All Saints: articles


Playing doctors and nurses

GEORGIE Parker's voice rises. Her answer is a resounding no. All Saints' nurse Terri Sullivan resembles neither a scarlet woman nor a homewrecker, Parker asserts. She is simply a victim of difficult circumstances.

"I think most of the viewers are fairly intelligent and if a marriage isn't working it's not because an ex-nun is hanging around," Parker insists. "I don't think anything she has done makes her a scarlet woman."

Moral questions aside, the relationship between Parker's nursing unit manager Terri Sullivan and Erik Thomson's Dr Mitch Stevens has certainly captivated a large section of the Australian television audience.

Ever since Mitch entered the show after 45 episodes, there has been an unmistakable sexual tension between the pair.

This was initially problematic as Terri was a nun. When Mitch finally had enough and decided to move on, becoming engaged to another woman, Terri began to have doubts about her commitment to the church.

She left her order about the same time Mitch said "I do" to his new bride, Rose.

Next came problems with Rose's mental health. "Firstly, she went off her medication and left her child alone and then she attempted suicide," Thomson summarises.

She also began scheming behind her husband's back and acting out mind games, jealous of Terri's relationship with Mitch.

Her resulting stay in a mental health institution paved the way for Mitch and Terri to get together, delighting fans.

So after three years of sexual tension, three months away from Rose, and a romantic declaration from Terri, Mitch has finally pledged to leave his wife for his colleague.

It's been a good run for Thomson, who scored the role of Mitch through a producer he worked with on the ill-fated Nine soap Pacific Drive.

Thomson says his character has certainly achieved what the writers hoped: "To shake things up a bit".

"Things were a little bit comfortable so we needed to drop a big rock into the pool and create that drama, that friction," he says.

"Also, because Terri was a nun, there had to be a history with this man just to sexualise her character and make the audience aware of her life before she was a nun and to set off the unrequited sexual relationship."

That sexual tension has become a calling card for the show–something the show's producers have exploited on a weekly basis.

But Thomson says the time to consummate the relationship is nigh.

"I don't think viewers would go through another year of it without losing interest all together," he says.

Parker agrees, saying that letting the tension continue would be riskier than seeing the two together at last.

"I think there's more drama to be played out once they're together," she says.

There are still barriers to the All Saints pairing though.
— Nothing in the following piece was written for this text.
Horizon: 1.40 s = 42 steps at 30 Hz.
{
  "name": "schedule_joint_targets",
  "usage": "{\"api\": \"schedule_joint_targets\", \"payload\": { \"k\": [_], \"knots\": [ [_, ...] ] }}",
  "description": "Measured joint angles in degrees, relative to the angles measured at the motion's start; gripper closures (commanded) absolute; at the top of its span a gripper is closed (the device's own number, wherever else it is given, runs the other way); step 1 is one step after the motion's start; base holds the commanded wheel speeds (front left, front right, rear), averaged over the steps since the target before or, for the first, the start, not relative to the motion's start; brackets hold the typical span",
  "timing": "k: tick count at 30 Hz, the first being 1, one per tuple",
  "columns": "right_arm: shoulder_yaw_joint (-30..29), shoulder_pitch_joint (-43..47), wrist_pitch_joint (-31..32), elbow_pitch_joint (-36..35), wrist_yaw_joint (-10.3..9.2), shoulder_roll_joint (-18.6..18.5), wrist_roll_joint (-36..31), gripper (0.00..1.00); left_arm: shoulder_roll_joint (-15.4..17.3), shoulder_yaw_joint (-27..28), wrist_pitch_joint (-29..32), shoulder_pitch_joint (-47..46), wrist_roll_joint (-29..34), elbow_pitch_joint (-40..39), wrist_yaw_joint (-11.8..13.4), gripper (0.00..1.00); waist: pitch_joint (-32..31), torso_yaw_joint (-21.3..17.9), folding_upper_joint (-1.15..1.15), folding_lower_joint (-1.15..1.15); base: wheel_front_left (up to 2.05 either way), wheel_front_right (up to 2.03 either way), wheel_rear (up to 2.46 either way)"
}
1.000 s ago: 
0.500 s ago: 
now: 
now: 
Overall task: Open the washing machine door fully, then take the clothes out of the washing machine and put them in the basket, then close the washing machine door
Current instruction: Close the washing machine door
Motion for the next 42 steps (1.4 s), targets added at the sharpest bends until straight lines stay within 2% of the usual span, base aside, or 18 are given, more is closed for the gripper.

Mitch is still married to Rose, even though the relationship has broken down.

Thomson says he is aware of the moral conflict, but claims his character "made up his mind a long time ago that his marriage doesn't have a future".

"People will have opinions but as long as they're talking about it, we'll be happy," Thomson says. "We've played it very safe. I think everyone will understand that none of us are being vindictive at all.

"There are no lies involved. There's withholding of information from Rose, but things are very cool between Rose and Mitch and there's no communication at all. There's nothing there other than a piece of paper and the fact they have a daughter."

Parker goes further. She says the marriage was "fundamentally flawed from the beginning" and a romantic relationship between Mitch and Terri was inevitable.

Many viewers would agree, especially those that Thomson encounters.

"I'll be walking along the street with my real wife and people will yell, 'We hate your wife!' or 'Why did you marry her? She's mad!' That can be quite disturbing," he says.

But Thomson says Mitch is going to have more to deal with than just his relationship with Nurse Sullivan this year.

Mitch also begins to further himself professionally, Thomson says.

"This year he realises that he's always been cruising along (at work) and he decides to undertake something which is really controversial and cutting edge and it becomes his mission, so there's a lot of things going on," he says.

"It's like he's shed his skin and he begins to see himself and feel good about himself."

When it comes to real-life medical emergencies, Thomson would not recommend any of the All Saints cast.

He comes from a medical background–his father is a retired doctor, his mother a retired nurse–but he still resorts to learning the "big medical jargony stuff" phonetically.

As Parker says: "I certainly wouldn't do anything medical, just as I wouldn't rely on a medical professional to recite a sonnet."

• All Saints, Seven, Tuesday, 8.30pm.